If your construction project is improving an existing home rather than building a new one, you might choose a renovation loan. These loans allow you to buy a home and fix it up, or finance repairs or additions on a home you already own. You can also use a personal loan to fund home renovations or improvements.
What costs can I pay for with a construction loan?
Typically, a home construction loan can only be used to pay for the actual costs of building the home — labor and materials, as well as permits, landscaping, and other necessary items. This generally doesn’t include furniture or other removable items. Some appliances may be covered by the construction loan, but you’ll want to make sure before you close.
As with any loan, interest rates on construction loans vary from day to day, from lender to lender, and based on your personal financial situation. But construction loan rates are generally higher than those on traditional mortgages, since you’ll typically make interest-only payments on the loan during construction — for up to 18 months — before making full principal and interest payments once the loan converts to a permanent mortgage.
With construction-to-permanent loans, you can typically lock in your interest rate for the permanent mortgage ahead of time. This allows you to shop around and compare interest rate offers from multiple lenders before settling on one.
You may be able to get a construction loan from a traditional lender like a bank or credit union, or from a specialty lender. Lenders may offer their own construction loan programs or work through a government program — like an FHA construction loan, VA construction loan, or USDA construction loan. But you need to meet certain criteria to qualify for a construction loan, and the requirements can be more rigorous than for a standard mortgage.
Construction loan requirements
Most mortgages require a certain credit score to qualify, and construction loan requirements are often higher. Many lenders look for a minimum credit score of 680, and sometimes as high as 720, to qualify. You’ll also need to document your income and assets to demonstrate that you’re able to repay the loan.

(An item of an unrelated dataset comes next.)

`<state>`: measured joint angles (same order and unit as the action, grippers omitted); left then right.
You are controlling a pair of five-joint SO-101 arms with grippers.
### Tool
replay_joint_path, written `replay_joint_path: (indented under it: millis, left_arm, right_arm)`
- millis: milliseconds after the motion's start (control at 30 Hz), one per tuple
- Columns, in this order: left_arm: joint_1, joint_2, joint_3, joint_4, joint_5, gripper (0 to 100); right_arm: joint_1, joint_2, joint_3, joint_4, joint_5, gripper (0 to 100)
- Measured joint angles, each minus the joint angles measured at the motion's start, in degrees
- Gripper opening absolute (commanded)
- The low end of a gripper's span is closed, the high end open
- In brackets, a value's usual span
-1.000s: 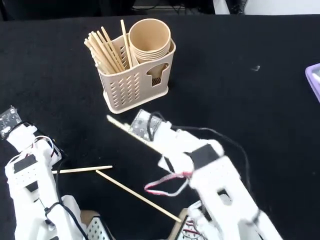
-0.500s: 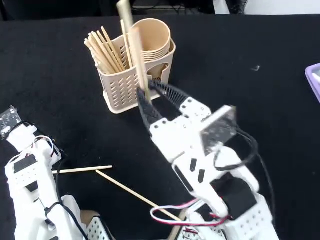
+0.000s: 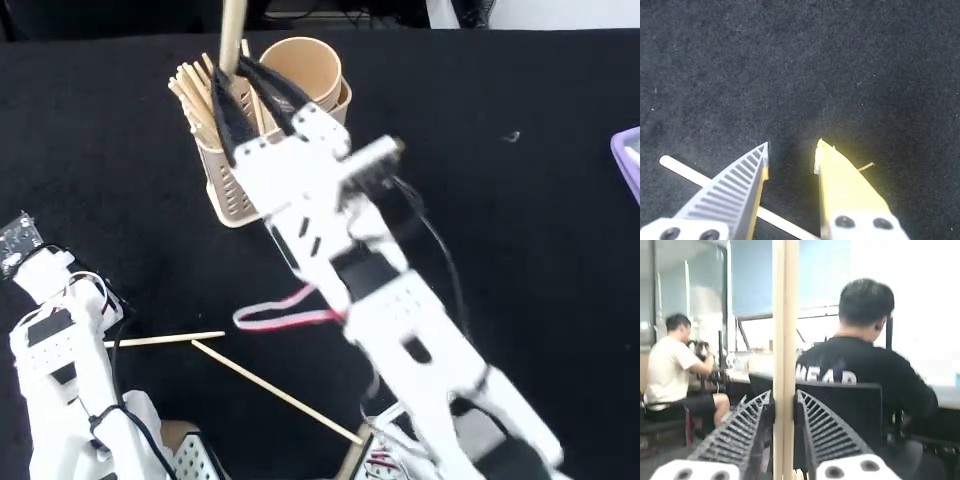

Construction loan down payments
Down payment requirements on construction loans are also often higher than for other types of mortgages. You may need to put down as much as 20% to 30% to qualify for a construction loan, though lower down payment options may be available depending on your credit. You can often find construction loans with down payments as low as 5%. Some programs, like VA construction loans and USDA construction loans, may not require any down payment.
How to find a construction loan lender
Many banks, credit unions, and specialty lenders advertise their construction loans online. You should be able to find several lenders that offer construction loans in your area fairly easily. It’s vital to shop around for a construction lender before settling on a loan. Prequalify with several different lenders and get a rate quote to compare the interest rate, down payment requirements, and other loan features before choosing.
Alternatives to construction loans
While construction loans can be a great way to finance your dream home build, they’re not your only option. You may want to consider these other ways to get started on your construction project:
- Land loan — If you want to buy your lot before starting construction, many lenders offer land loans to finance the purchase. You’ll likely need to get a construction loan or other type of loan down the line to actually build.
- Home equity loan — If you own a home currently, you may be able to tap the home equity to build a new home. A home equity loan is disbursed as a lump sum, and a home equity line of credit allows you to draw from a maximum amount over time.
- Hard money loan — Hard money loans typically offer quick approval, but come with significantly higher interest rates and short loan terms.
- Personal loan — Personal loans are usually unsecured and come with higher interest rates, but can be used for virtually any purpose.